**WHAT IS NEEDED:** Every word of the listing must be returned. Retype it exactly.

**STORED DATA:**
▶

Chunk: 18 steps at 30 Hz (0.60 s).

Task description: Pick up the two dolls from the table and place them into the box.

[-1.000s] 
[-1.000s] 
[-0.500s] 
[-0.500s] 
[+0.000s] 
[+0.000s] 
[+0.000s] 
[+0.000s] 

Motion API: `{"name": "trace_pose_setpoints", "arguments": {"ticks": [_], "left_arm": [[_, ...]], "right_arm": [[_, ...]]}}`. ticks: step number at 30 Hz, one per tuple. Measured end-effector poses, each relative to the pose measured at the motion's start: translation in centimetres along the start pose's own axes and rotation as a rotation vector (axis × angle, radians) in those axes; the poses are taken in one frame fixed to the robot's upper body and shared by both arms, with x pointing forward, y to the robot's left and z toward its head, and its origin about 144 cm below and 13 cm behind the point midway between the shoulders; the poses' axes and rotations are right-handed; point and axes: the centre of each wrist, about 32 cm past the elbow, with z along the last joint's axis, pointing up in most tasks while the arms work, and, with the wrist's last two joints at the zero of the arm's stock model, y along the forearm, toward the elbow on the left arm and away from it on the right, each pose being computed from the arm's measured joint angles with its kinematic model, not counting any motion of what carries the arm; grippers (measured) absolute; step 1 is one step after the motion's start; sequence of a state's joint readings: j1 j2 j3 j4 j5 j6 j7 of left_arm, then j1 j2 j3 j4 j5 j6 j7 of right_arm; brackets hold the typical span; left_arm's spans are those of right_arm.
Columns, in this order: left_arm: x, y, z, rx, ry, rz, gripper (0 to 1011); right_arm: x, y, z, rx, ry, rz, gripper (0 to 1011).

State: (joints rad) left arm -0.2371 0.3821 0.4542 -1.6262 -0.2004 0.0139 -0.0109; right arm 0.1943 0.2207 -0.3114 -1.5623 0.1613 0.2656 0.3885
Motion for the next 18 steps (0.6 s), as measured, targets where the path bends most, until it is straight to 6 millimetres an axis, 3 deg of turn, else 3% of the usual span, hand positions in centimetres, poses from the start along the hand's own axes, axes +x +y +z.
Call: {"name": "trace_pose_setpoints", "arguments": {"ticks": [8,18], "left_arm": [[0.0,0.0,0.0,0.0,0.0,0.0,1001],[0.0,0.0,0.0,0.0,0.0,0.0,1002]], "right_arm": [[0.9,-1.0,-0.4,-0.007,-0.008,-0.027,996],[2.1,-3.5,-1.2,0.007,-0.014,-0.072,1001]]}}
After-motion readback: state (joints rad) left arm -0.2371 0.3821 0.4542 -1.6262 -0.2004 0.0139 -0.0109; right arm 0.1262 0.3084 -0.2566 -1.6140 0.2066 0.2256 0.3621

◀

**TASK SOLUTION:**
Chunk: 18 steps at 30 Hz (0.60 s).

Task description: Pick up the two dolls from the table and place them into the box.

[-1.000s] 
[-1.000s] 
[-0.500s] 
[-0.500s] 
[+0.000s] 
[+0.000s] 
[+0.000s] 
[+0.000s] 

Motion API: `{"name": "trace_pose_setpoints", "arguments": {"ticks": [_], "left_arm": [[_, ...]], "right_arm": [[_, ...]]}}`. ticks: step number at 30 Hz, one per tuple. Measured end-effector poses, each relative to the pose measured at the motion's start: translation in centimetres along the start pose's own axes and rotation as a rotation vector (axis × angle, radians) in those axes; the poses are taken in one frame fixed to the robot's upper body and shared by both arms, with x pointing forward, y to the robot's left and z toward its head, and its origin about 144 cm below and 13 cm behind the point midway between the shoulders; the poses' axes and rotations are right-handed; point and axes: the centre of each wrist, about 32 cm past the elbow, with z along the last joint's axis, pointing up in most tasks while the arms work, and, with the wrist's last two joints at the zero of the arm's stock model, y along the forearm, toward the elbow on the left arm and away from it on the right, each pose being computed from the arm's measured joint angles with its kinematic model, not counting any motion of what carries the arm; grippers (measured) absolute; step 1 is one step after the motion's start; sequence of a state's joint readings: j1 j2 j3 j4 j5 j6 j7 of left_arm, then j1 j2 j3 j4 j5 j6 j7 of right_arm; brackets hold the typical span; left_arm's spans are those of right_arm.
Columns, in this order: left_arm: x, y, z, rx, ry, rz, gripper (0 to 1011); right_arm: x, y, z, rx, ry, rz, gripper (0 to 1011).

State: (joints rad) left arm -0.2371 0.3821 0.4542 -1.6262 -0.2004 0.0139 -0.0109; right arm 0.1943 0.2207 -0.3114 -1.5623 0.1613 0.2656 0.3885
Motion for the next 18 steps (0.6 s), as measured, targets where the path bends most, until it is straight to 6 millimetres an axis, 3 deg of turn, else 3% of the usual span, hand positions in centimetres, poses from the start along the hand's own axes, axes +x +y +z.
Call: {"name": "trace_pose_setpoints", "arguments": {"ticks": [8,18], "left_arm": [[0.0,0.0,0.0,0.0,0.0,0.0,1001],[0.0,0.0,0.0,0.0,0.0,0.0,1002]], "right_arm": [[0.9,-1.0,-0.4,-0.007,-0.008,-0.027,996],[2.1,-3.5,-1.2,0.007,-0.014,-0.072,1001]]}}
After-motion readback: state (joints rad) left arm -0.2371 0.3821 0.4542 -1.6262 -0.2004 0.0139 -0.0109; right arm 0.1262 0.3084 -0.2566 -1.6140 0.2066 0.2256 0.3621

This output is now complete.